* BRIEF *
Set down exactly the lines below between the line holding "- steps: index" and the line holding "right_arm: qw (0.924", inclusive; no other line belongs in the answer.

* THE DATA *

***

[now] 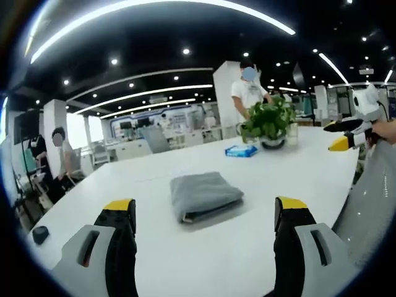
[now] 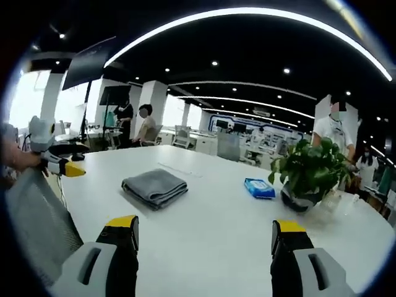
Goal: Open the folded towel by lifting each exposed corner and separating the folded layers until the towel lies flat within the target outline without major curled edges
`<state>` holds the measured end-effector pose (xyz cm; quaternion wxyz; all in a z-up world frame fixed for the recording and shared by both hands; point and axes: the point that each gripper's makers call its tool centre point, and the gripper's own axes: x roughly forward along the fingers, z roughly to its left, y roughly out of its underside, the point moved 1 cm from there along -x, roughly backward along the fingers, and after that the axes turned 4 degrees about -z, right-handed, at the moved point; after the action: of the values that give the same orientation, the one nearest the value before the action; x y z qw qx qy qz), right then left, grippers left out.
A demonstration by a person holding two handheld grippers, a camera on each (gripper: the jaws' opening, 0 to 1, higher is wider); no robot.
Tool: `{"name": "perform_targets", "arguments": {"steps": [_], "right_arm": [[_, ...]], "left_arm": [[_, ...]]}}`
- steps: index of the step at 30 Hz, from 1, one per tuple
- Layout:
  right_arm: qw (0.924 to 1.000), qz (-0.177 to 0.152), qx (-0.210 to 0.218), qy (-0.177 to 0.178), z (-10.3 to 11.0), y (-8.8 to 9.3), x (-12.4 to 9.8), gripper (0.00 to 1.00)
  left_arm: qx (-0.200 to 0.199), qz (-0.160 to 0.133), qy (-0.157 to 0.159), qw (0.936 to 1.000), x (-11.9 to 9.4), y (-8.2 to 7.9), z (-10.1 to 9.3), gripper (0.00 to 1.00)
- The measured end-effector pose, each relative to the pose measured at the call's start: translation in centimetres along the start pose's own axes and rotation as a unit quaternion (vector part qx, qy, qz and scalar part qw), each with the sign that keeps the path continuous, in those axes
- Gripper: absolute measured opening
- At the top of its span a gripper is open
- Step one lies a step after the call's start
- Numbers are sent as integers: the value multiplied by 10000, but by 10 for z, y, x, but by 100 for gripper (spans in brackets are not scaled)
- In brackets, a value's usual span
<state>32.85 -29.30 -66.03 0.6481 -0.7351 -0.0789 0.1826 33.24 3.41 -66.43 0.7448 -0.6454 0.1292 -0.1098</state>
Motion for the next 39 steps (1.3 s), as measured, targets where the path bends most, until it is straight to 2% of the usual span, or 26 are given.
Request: {"name": "perform_targets", "arguments": {"steps": [1, 4, 6, 12, 16, 21, 24, 27, 29, 31, 32, 36, 39], "right_arm": [[9999, -32, 118, 19, -5, 1, 0, 91], [9999, 82, 32, -115, -13, 7, 4, 90], [9994, 66, -136, -296, -11, 3, 8, 90], [9979, -335, 16, -560, -7, -24, 21, 92], [9974, -371, 16, -616, 3, -31, 26, 94], [9975, -283, 120, -637, 13, -25, 34, 98], [9974, -296, -11, -656, 15, -26, 32, 95], [9976, -300, 79, -617, 13, -26, 32, 93], [9985, -266, 116, -460, 8, -29, 32, 92], [9988, -241, 59, -414, 7, -32, 31, 91], [9990, -204, -128, -381, 6, -34, 29, 91], [9981, -131, -350, -480, 5, -41, 27, 89], [9970, -63, -623, -458, -2, -55, 25, 87]], "left_arm": [[53, 64, -21, 10000, 0, 2, 0, 93], [140, 162, -37, 9998, 0, 5, 1, 93], [158, 176, -54, 9997, 0, 6, 2, 93], [138, 167, -230, 9995, -2, 3, 6, 93], [87, 238, -232, 9994, -1, 6, 5, 93], [98, 299, 57, 9995, 2, 6, -6, 94], [148, 204, 66, 9997, 2, 0, -6, 89], [96, 172, -22, 9998, 1, -4, -2, 90], [-46, 134, -172, 9998, -1, -8, 5, 90], [-245, 130, -243, 9993, -4, -14, 10, 90], [-260, 129, -256, 9993, -4, -16, 11, 90], [-201, 72, -274, 9994, -5, -23, 21, 90], [-76, 153, -129, 9998, -1, -29, 25, 89]]}}
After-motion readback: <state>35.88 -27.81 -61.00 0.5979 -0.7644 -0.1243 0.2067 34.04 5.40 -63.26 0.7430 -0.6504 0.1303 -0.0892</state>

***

* PROBLEM SOLUTION *
- steps: index of the step at 30 Hz, from 1, one per tuple
- Layout:
  right_arm: qw (0.924 to 1.000), qz (-0.177 to 0.152), qx (-0.210 to 0.218), qy (-0.177 to 0.178), z (-10.3 to 11.0), y (-8.8 to 9.3), x (-12.4 to 9.8), gripper (0.00 to 1.00)

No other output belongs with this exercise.